Ahora bien, la víspera de la venida de Saúl, Yavé había hecho esta revelación a Samuel:
«Mañana, a esta misma hora, te enviaré un hombre de la tierra de Benjamín. Lo ungirás como jefe de mi pueblo, Israel, y él lo librará de la mano de los filisteos, porque he visto la aflicción de mi pueblo y su clamor ha llegado a mí.»
Cuando Samuel vio a Saúl, Yavé le indicó: «Este es el hombre del que te he hablado; él gobernará a mi pueblo.»
Saúl se acercó a Samuel (estaban en la puerta de la ciudad) y le dijo: «Indícame, por favor, dónde está la casa del vidente.»
Samuel respondió a Saúl: «Yo soy el vidente.
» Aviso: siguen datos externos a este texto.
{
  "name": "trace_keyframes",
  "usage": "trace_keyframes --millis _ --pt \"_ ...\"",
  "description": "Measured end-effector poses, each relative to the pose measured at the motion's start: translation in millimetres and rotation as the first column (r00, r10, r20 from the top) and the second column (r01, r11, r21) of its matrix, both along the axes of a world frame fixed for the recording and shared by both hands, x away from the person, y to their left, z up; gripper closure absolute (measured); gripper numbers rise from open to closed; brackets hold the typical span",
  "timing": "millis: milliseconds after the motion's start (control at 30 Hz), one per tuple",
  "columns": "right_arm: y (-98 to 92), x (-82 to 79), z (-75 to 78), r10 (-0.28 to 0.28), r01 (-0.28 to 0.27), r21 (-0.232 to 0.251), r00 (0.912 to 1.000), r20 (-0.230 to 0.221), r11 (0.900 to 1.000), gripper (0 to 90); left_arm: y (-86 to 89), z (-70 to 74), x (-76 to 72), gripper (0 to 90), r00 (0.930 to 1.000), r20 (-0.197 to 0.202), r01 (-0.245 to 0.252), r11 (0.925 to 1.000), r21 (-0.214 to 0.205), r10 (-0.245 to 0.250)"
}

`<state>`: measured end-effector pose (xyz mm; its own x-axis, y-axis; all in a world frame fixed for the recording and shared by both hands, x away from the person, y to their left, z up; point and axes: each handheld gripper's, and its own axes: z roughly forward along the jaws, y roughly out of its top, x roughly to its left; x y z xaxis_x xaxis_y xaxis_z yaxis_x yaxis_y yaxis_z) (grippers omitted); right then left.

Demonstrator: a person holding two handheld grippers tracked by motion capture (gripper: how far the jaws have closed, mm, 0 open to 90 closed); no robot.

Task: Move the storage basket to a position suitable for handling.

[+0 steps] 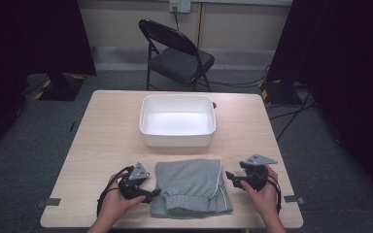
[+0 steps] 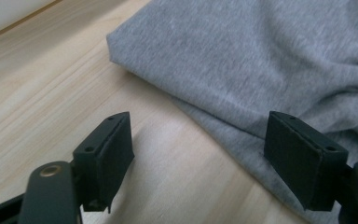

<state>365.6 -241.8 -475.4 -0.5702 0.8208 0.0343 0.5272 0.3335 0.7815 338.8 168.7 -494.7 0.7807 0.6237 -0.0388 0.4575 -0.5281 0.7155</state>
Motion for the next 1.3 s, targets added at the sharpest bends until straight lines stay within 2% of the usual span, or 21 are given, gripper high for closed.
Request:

Sube delante de mí al santuario. Hoy comerás conmigo. Mañana te despediré y te contestaré todas tus preguntas.
No te preocupes por las burras que perdiste hace tres días, porque ya las hallaron.» Samuel agregó: «¿Para quién serán los primeros puestos en Israel? ¿No serán para ti y la familia de tu padre?»
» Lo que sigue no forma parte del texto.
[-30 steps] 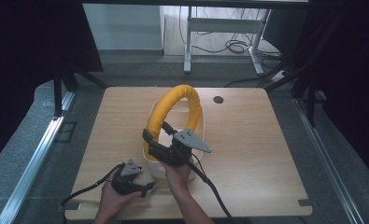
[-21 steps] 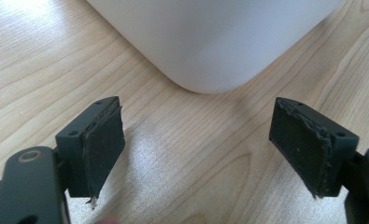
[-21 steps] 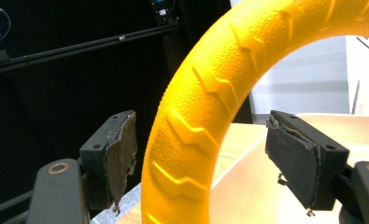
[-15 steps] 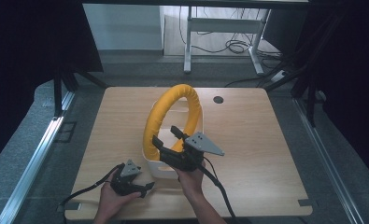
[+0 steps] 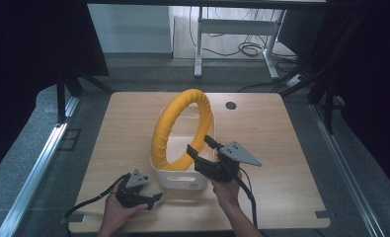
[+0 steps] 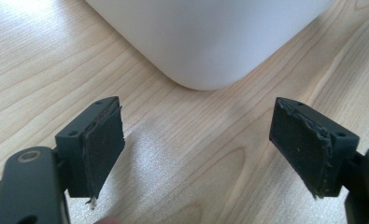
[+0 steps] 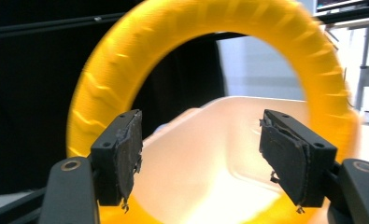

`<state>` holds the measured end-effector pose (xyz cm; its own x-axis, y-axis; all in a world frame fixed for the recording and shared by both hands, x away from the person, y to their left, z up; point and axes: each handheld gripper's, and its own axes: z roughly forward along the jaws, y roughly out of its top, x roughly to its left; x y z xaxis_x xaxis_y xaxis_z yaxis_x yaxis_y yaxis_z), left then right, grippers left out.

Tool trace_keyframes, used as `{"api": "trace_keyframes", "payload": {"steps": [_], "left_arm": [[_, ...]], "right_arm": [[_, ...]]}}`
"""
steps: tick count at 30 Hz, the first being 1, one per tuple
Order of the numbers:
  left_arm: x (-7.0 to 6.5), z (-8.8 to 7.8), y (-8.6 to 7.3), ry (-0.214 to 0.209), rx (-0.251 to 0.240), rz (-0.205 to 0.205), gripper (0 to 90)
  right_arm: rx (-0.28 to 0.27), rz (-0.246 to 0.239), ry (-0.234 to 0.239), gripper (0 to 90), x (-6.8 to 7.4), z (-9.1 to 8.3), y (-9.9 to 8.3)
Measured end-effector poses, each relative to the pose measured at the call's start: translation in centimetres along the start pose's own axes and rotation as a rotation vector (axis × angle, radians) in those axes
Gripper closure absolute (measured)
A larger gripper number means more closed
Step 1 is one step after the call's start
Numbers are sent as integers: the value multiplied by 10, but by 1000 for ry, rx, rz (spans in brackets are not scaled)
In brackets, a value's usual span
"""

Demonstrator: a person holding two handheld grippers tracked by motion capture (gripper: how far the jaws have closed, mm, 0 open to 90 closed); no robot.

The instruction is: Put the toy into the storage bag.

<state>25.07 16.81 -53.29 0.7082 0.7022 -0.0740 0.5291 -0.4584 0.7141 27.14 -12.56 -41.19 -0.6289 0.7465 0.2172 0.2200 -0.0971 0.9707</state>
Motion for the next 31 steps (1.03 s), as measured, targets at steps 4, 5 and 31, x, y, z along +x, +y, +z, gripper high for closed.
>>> {"api": "trace_keyframes", "payload": {"steps": [4, 5, 31], "left_arm": [[0, 1, 0, 1, 2, -2, 179], [0, 1, 0, 1, 2, -3, 179], [0, 2, 0, 6, 2, 4, 179]], "right_arm": [[6, -25, -34, 328, -20, -14, -2], [11, -30, -42, 331, -25, -18, -3], [94, -74, -134, 361, -98, -52, -35]]}}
Saúl respondió: «Yo soy de la tribu de Benjamín, la más pequeña de Israel. Y mi familia es la más pequeña de Benjamín. ¿Por qué me dices estas cosas?»
Samuel tomó a Saúl y a su muchacho, los invitó a entrar en la sala y los hizo sentarse en la cabecera de la mesa, donde había treinta personas.
Después Samuel dijo al cocinero: «Sirve la presa que yo te dije que la pusieras aparte.»
El cocinero tomó el pernil con la cola y lo puso delante de Saúl, diciéndole: «Esto fue especialmente reservado para ti; sírvetelo.» Aquel día Saúl comió con Samuel.
Bajaron del santuario a la ciudad. Prepararon para Saúl una cama en la terraza, donde se acostó.
Cuando amaneció, Samuel llamó a Saúl y le dijo: «Levántate, que voy a despedirte.» Se levantó Saúl y salieron los dos fuera.
Habían bajado hasta las afueras de la ciudad cuando Samuel dijo a Saúl: «Dile a tu muchacho que siga caminando; tú, en cambio, detente aquí, pues tengo que comunicarte un recado de parte de Dios.»